About this exercise: The required output is the line that contains "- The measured" plus every line after it in the listing below, copied exactly as it appears.

Supplied data:
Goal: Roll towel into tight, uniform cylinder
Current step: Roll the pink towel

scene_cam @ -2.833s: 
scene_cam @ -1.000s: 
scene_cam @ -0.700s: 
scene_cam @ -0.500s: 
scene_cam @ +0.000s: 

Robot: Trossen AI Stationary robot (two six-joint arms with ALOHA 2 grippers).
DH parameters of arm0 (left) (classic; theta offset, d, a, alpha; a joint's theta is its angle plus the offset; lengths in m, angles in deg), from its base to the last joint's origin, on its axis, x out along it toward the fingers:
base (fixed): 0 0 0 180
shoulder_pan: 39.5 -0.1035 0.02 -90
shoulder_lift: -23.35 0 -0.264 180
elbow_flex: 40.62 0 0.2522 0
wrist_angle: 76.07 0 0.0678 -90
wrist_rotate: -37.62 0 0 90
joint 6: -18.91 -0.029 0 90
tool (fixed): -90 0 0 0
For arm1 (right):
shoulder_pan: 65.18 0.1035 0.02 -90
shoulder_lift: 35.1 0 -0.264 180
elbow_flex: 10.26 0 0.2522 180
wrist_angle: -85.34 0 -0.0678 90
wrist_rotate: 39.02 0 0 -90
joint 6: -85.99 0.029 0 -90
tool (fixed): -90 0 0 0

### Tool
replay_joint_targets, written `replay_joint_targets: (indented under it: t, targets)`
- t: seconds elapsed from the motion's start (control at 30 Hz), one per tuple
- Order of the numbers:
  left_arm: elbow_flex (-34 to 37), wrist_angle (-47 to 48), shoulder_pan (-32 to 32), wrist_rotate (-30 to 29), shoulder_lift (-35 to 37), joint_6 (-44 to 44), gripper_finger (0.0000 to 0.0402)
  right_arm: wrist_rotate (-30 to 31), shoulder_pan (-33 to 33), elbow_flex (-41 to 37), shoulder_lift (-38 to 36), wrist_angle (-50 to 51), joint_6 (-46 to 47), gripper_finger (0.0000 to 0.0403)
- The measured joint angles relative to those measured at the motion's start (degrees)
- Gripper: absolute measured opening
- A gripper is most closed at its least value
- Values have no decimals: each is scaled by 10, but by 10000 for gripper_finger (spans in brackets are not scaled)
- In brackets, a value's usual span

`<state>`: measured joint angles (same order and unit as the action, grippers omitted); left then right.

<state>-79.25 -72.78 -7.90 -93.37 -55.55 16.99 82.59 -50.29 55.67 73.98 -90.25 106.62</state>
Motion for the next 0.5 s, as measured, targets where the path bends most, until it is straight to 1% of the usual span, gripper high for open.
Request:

Output for this exercise:
- The measured joint angles relative to those measured at the motion's start (degrees)
- Gripper: absolute measured opening
- A gripper is most closed at its least value
- Values have no decimals: each is scaled by 10, but by 10000 for gripper_finger (spans in brackets are not scaled)
- In brackets, a value's usual span

`<state>`: measured joint angles (same order and unit as the action, grippers omitted); left then right.

<state>-79.25 -72.78 -7.90 -93.37 -55.55 16.99 82.59 -50.29 55.67 73.98 -90.25 106.62</state>
Motion for the next 0.5 s, as measured, targets where the path bends most, until it is straight to 1% of the usual span, gripper high for open.
Request:

There is no more output to give.